Nina evidently told the children something, as they each made contact, showing signs of mild concern. Jason called from Madrid and made Sydney (now four) come and say ‘Hello to Grandpa’. Ralph loved his grandchildren, but wished they could avoid calling him this name; he still felt too youthful for it. Lucia caught the train up from Brighton for a flying visit with her little girl Bee, who looked almost identical to her mother at that age, with her solid step, pouting mouth and surprising, green-flecked eyes.

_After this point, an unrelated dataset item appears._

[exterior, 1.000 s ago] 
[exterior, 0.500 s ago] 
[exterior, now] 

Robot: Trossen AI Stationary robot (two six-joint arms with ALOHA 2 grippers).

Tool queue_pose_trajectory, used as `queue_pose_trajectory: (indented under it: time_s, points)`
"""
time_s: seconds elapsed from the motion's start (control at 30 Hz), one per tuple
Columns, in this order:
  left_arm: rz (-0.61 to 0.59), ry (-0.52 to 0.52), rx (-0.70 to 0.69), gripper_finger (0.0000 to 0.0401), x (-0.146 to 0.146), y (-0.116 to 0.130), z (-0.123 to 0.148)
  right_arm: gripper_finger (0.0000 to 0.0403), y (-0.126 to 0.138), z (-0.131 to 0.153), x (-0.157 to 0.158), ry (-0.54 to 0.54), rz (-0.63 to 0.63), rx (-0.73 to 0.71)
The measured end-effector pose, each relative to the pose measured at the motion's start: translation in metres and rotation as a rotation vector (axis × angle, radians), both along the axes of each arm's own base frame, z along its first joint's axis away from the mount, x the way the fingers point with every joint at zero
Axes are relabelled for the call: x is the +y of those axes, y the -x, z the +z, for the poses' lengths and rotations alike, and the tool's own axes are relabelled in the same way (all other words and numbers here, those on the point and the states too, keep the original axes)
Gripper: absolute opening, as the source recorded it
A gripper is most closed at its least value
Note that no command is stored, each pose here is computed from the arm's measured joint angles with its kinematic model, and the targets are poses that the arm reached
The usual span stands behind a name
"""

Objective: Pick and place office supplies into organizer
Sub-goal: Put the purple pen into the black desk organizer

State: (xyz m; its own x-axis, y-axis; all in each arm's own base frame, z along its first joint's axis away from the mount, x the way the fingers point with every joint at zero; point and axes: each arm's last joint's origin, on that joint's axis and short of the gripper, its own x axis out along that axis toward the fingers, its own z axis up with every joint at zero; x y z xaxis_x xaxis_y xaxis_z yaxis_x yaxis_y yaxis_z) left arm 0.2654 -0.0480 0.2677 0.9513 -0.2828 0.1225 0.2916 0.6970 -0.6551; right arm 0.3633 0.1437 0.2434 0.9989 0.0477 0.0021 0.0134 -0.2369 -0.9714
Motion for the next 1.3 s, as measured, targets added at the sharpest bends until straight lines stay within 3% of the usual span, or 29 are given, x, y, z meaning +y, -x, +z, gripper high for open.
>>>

He had doted on Lucia when she was young. He remembered lying on her bed at night and telling her stories or singing songs while she snuggled against him, her breath slowing as she fell asleep. Somehow, they had drifted apart. He was away so much, and then she grew up and was suddenly a teenager who couldn’t be bothered. Or perhaps they were never as close as he had thought. There was one evening where he had offered to take over the children so that Nina could paint. She was very grateful and it was all going fine until the phone rang once, then stopped – the signal he’d arranged with Daphne if she needed him. He called her back at Barnabas Road: he couldn’t even remember now what the reason was for her distress – nothing significant – but he’d abandoned Lucia’s story halfway through, hurried downstairs and given Nina some half-baked excuse about a conductor needing a pre-rehearsal drink. She hadn’t complained, just washed her brushes, and picked up the tearful Lucia at the top of the stairs. His last sight as he slunk out of the front door was of his wife and daughter’s hair mingled like a tawny forest animal.
Lucia brought a bag of turmeric roots with her from Brighton, and a pair of smooth crystals.
‘I could give you a bit of reiki if you like? It’s such a powerful treatment, you know. We’re finding it’s the most popular therapy at the centre these days. If it works for you we could even do some sessions by phone.’ He tried to appear grateful. Bee sang him ‘Greensleeves’, which she’d performed in a school concert. ‘My Honey Bee’, he called her, and crooned a bit of Louis Armstrong’s ‘Honeysuckle Rose’. He’d sung it to other people, including Daphne, in rather different circumstances.